Writer,scholar, journalist and politician from Iceland

Ólína Kjerúlf Þorvarðardóttir (born 8 September 1958) is an Icelandic writer, scholar and former journalist and politician. She was a member of the Althing from 2009 to 2016, representing the Social Democratic Alliance for the Northwest Constituency.

==Life and career==
Ólína was born in Reykjavík but moved to Ísafjörður at the age of 14 when her father was hired as the local District Commissioner. She studied at Menntaskólinn á Ísafirði where she met her future husband, Sigurður Pétursson with whom she has had five children.

Ólína has been an active scholar in social Sciences, Icelandic literature and folklore.
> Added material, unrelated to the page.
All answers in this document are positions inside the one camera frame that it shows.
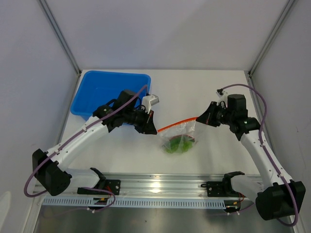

Since 2022 she has been a dean and a professor at Bifröst University in Iceland. Before that she was member of the Icelandic Parliament Alþingi Íslendinga 2009-2016 where she was chairman of the parliamentary committees on industry, the environment and transport. Ólína was a principal of the Junior College of Ísafjörður (Menntaskólinn á Ísafirði) from 2001 to 2006; and lecturer at the University of Iceland (Folklore, Icelandic literature) from 1992 to 2000. Before participating in politics, Ólína worked as a journalist, reporter and TV-anchor at the State Broadcasting Station (RÚV) from 1987 to 1990.

She has published several books and articles on political and social matters as well as Icelandic folklore and literature. Her docotoral thesis Brennuöldin. Galdur og galdratrú í málskjölum og munnmælum (Háskólaútgáfan 2000, second edition Forlagið 2023) is about the witch persecutions in 17th century Iceland.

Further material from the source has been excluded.